-- SUPPLIED DATA --
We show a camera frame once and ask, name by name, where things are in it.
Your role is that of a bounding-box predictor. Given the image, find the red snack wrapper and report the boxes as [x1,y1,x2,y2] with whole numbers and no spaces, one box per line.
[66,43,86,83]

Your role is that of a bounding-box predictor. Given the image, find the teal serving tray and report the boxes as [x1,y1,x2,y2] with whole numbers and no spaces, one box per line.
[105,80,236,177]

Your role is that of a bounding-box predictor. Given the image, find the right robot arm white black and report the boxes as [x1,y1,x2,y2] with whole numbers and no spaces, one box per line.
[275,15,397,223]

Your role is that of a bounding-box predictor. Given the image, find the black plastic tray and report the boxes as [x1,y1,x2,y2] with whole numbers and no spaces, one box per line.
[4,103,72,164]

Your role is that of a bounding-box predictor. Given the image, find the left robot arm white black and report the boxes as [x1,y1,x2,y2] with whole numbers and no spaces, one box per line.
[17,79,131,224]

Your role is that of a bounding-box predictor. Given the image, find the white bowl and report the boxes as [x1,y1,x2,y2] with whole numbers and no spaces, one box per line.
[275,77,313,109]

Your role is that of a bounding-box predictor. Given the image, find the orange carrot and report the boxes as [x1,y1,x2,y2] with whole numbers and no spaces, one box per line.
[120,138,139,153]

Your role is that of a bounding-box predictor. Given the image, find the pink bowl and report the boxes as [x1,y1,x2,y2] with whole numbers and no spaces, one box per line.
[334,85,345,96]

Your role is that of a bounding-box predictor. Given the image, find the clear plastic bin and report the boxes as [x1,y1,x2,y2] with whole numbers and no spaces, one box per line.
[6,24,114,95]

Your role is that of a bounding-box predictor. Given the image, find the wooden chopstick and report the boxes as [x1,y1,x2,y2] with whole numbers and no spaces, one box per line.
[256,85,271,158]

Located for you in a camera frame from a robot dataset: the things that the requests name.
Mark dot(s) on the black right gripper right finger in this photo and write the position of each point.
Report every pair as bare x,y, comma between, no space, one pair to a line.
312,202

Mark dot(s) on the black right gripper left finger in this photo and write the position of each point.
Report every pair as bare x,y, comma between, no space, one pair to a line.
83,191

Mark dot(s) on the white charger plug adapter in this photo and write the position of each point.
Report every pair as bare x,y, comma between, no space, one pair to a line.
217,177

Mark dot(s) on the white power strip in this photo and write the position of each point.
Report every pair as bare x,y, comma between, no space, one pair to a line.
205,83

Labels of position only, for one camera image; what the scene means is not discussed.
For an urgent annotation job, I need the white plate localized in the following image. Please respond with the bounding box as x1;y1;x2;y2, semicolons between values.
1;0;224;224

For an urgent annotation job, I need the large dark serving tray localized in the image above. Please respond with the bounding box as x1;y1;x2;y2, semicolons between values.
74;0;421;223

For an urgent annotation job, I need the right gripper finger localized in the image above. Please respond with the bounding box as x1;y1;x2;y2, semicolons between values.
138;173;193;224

-- GOAL OF THE EXERCISE --
Would you copy every line of the entries in which "things" appears?

-- SOLUTION FOR THIS TASK --
We show a camera frame once and ask, name by name, where things are in it.
Located for you in a camera frame from a robot dataset: the things that the requests name.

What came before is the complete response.